Description of the task. The first line of the entries below, the line containing "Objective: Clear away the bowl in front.", and every line between them should be repeated exactly, and nothing else.

________________

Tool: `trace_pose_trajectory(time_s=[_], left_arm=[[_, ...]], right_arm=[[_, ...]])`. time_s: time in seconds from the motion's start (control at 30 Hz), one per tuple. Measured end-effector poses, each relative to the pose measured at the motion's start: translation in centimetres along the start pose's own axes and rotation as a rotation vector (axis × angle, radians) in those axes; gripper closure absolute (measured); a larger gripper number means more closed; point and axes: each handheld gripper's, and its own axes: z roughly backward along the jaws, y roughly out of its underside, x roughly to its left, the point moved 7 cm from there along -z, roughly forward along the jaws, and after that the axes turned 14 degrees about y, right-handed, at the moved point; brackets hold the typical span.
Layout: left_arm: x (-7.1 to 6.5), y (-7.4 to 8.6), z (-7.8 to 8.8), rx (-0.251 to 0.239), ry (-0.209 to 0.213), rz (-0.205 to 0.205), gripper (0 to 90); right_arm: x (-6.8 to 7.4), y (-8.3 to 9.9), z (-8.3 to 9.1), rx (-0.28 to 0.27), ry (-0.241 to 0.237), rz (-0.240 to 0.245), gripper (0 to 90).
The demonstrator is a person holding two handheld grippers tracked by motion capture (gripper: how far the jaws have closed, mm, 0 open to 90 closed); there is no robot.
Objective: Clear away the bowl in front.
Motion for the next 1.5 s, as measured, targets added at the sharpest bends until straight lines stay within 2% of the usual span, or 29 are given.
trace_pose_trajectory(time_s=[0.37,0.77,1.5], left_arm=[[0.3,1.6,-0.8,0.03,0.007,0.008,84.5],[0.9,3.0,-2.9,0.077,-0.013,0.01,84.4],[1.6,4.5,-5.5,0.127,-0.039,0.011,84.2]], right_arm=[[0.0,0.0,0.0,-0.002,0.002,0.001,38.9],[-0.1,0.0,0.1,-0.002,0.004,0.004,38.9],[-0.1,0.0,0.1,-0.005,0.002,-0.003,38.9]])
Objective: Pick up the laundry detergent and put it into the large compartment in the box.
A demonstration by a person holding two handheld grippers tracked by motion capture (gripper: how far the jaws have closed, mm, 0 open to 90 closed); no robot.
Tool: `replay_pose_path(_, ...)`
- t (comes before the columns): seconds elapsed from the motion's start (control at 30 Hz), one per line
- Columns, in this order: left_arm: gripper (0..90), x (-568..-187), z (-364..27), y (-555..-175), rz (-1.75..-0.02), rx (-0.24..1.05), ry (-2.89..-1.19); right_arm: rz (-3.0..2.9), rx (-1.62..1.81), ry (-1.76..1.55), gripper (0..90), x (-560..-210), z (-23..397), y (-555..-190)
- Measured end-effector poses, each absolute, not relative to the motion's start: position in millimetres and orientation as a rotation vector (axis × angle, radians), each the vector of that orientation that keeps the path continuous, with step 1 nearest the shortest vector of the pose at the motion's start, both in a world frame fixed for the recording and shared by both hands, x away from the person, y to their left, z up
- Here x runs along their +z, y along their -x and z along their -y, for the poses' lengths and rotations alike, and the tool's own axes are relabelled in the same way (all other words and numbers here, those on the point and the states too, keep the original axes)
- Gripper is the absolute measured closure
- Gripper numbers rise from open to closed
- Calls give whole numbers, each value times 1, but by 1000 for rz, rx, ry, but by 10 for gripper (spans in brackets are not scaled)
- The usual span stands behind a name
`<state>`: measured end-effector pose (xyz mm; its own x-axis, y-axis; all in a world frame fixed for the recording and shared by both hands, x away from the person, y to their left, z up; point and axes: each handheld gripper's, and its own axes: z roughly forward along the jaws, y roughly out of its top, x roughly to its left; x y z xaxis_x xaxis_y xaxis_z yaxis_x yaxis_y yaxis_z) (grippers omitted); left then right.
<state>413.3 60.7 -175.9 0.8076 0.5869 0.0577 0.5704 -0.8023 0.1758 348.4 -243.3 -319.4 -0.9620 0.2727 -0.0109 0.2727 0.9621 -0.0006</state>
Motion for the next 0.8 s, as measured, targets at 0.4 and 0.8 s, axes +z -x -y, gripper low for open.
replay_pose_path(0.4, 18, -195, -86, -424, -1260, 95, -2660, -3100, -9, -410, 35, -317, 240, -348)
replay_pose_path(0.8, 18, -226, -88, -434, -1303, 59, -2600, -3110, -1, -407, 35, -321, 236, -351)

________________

Answer to this task.
Tool: `trace_pose_trajectory(time_s=[_], left_arm=[[_, ...]], right_arm=[[_, ...]])`. time_s: time in seconds from the motion's start (control at 30 Hz), one per tuple. Measured end-effector poses, each relative to the pose measured at the motion's start: translation in centimetres along the start pose's own axes and rotation as a rotation vector (axis × angle, radians) in those axes; gripper closure absolute (measured); a larger gripper number means more closed; point and axes: each handheld gripper's, and its own axes: z roughly backward along the jaws, y roughly out of its underside, x roughly to its left, the point moved 7 cm from there along -z, roughly forward along the jaws, and after that the axes turned 14 degrees about y, right-handed, at the moved point; brackets hold the typical span.
Layout: left_arm: x (-7.1 to 6.5), y (-7.4 to 8.6), z (-7.8 to 8.8), rx (-0.251 to 0.239), ry (-0.209 to 0.213), rz (-0.205 to 0.205), gripper (0 to 90); right_arm: x (-6.8 to 7.4), y (-8.3 to 9.9), z (-8.3 to 9.1), rx (-0.28 to 0.27), ry (-0.241 to 0.237), rz (-0.240 to 0.245), gripper (0 to 90).
The demonstrator is a person holding two handheld grippers tracked by motion capture (gripper: how far the jaws have closed, mm, 0 open to 90 closed); there is no robot.
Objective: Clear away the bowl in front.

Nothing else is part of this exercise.